Die Metamorphosen sind eine Sammlung von griechischen und römischen Mythen, die klassische Geschichten wie Echo und Narziss, Jason und Medea und Venus und Adonis. Es umfasst auch die östliche babylonische Erzählung, Pyramus und Thisbe. Dieses große epische Werk wurde im Laufe der Jahrhunderte wegen seiner Erfindungsgabe, seines Charmes und seiner Originalität geschätzt.
« Als Geschichtenerzähler und Führer durch den griechischen Mythos und die römische Legende hatte Ovid großen Einfluss auf spätere römische Schriftsteller und wurde im Mittelalter gelesen, zitiert und adaptiert. Er war der bevorzugte lateinische Dichter der Renaissance, und es gab viele Übersetzungen seiner Werke ins Englische ». MCHowatson.
Sein Einfluss auf die großen Schriftsteller der Geschichte, von Chaucer bis Marlowe und Shakespeare, ist wohlbekannt.
« In seiner Einleitung zur luxuriösen und monumentalen Ausgabe der Metamorphosen von Ovid, die 1732 in Amsterdam erschien, drückt Abbé Antoine Banier seine Bewunderung für den lateinischen Dichter aus, dessen umfassendes Genie er lobt:
Aus all diesen Sammlungen entnahm Ovid die Stoffe, die die XV Bücher seiner Metamorphosen ausmachen, „},{& es erscheint angesichts dessen, was uns aus alter Zeit zu diesem Thema geblieben ist, dass er sie unendlich übertroffen hat; anstelle einer kalten, langweiligen oder rein didaktischen Sammlung schuf er eine Art Gedicht, dessen Bühne das gesamte Universum ist und das alle Zeiten umfasst, die seit Beginn der Welt bis zu dem Jahrhundert, in dem er schrieb, verstrichen sind. Wie viele Züge, wie viele unterschiedliche Farben musste er sammeln, um so viele Gemälde zu erschaffen! Dennoch hat er all diese Gemälde vollendet, und am Ende des Werkes ist sein Pinsel nicht im Geringsten erschlafft […].

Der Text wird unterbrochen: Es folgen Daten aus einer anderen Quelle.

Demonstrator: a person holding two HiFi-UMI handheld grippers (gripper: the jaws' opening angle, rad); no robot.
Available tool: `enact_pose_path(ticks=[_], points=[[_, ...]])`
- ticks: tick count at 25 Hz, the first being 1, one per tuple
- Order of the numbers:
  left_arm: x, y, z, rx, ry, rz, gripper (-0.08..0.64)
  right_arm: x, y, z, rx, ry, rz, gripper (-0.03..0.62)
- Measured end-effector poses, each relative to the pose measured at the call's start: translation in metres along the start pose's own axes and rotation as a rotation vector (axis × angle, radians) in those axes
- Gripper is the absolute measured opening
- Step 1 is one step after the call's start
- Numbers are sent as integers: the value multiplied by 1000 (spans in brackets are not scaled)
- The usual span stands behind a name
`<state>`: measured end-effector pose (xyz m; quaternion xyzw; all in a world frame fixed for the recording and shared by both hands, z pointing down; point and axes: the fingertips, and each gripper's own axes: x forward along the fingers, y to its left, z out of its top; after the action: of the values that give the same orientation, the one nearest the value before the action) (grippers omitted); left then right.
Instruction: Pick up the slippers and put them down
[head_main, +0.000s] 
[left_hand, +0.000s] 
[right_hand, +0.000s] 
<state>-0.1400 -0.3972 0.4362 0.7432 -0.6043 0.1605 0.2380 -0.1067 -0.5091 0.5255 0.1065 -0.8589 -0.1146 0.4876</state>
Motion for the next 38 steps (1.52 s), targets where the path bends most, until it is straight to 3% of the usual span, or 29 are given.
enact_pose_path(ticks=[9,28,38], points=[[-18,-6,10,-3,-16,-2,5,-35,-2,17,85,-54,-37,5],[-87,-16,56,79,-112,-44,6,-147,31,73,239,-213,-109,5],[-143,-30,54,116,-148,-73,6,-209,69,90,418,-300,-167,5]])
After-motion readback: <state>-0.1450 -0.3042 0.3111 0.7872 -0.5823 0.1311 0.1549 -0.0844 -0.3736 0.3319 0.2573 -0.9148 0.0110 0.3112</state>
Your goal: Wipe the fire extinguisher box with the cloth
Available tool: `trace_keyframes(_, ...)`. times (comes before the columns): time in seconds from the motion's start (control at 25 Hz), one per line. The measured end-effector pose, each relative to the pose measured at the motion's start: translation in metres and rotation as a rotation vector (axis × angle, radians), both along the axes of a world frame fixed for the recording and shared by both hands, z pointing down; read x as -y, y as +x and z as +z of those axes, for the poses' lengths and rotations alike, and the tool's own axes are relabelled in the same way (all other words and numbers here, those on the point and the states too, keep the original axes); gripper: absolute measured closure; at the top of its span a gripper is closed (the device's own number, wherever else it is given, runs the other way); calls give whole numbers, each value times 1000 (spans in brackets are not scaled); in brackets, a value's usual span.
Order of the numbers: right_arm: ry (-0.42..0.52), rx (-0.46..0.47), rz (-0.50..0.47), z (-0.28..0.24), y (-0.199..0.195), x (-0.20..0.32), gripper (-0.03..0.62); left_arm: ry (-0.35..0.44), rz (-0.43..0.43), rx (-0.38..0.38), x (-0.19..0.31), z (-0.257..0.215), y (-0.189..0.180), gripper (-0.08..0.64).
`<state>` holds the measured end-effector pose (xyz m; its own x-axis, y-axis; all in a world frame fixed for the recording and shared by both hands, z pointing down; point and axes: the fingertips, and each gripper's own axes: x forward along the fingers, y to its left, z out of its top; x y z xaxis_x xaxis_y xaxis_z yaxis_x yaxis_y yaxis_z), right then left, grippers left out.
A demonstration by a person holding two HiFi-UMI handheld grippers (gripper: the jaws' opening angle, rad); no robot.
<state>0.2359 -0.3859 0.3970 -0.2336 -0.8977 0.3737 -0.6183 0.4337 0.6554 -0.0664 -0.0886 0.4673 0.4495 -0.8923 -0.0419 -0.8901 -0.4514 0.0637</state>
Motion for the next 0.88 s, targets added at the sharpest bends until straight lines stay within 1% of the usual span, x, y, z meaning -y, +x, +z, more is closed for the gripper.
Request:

Das gesamte Universum dient dem Gedicht als Bühne, das ist sein Hintergrund; aber die dramatische, flüchtige Metapher weicht sofort einer malerischen Metapher: die „Züge“ und „Farben“ beschreiben eine Kunst der Vielfalt, entfaltet in einer wilden Abfolge von „Gemälden“. Das Lob ist gewöhnlich; seit der zweiten Hälfte des XVIIten Jahrhunderts werden die Lebendigkeit und die narrative, stilistische und poetologische Vielfalt Ovids nahezu einhellig gelobt. Der Gelehrte übertrifft sich dann selbst, indem er Ovid eine ergänzende Qualität zuschreibt: die Weite seiner Visionen geht Hand in Hand mit einer bewährten Kunstfertigkeit im Detail und in der Besonderheit.
Wenn Banier nicht allen Lektionen von Bursman gefolgt ist, liegt das daran, dass er der Vorstellung des Publikums von der Ovid’schen Poesie und seinem Geschmack für „fröhliche Bilder“ nachgab. Genau diesen Geist und diese Bilder will Picart als Bild präsentieren, wie die energische Signatur des Frontispizes signalisiert. Die Figuren projizieren die Vorstellungskraft des Lesers in einen anderen Raum als den des Textes: sie bieten eine mythologische Träumerei an, die den Text besser darstellt oder kommentiert, fast wie ein Rückeffekt. Stewart betonte die intrinsische Koexistenz von Text und Bild in Geschichtsbildern und stellte fest, dass letztere immer in gewisser Weise eine Illustration eines virtuellen Textes sind, der implizit vorhanden ist – ohne diesen verliert das Bild seine Verständlichkeit. Hier trifft die eigene Tradition der bildenden Kunst im Buch auf den Text von Ovid. »
Bemerkenswerte und außergewöhnliche Ausgabe, gedruckt auf großem niederländischem Papier und gebunden in zwei Bände, bewahrt in ihrem luxuriösen, zeitgenössischen Spangleder; äußerst seltene Bedingung.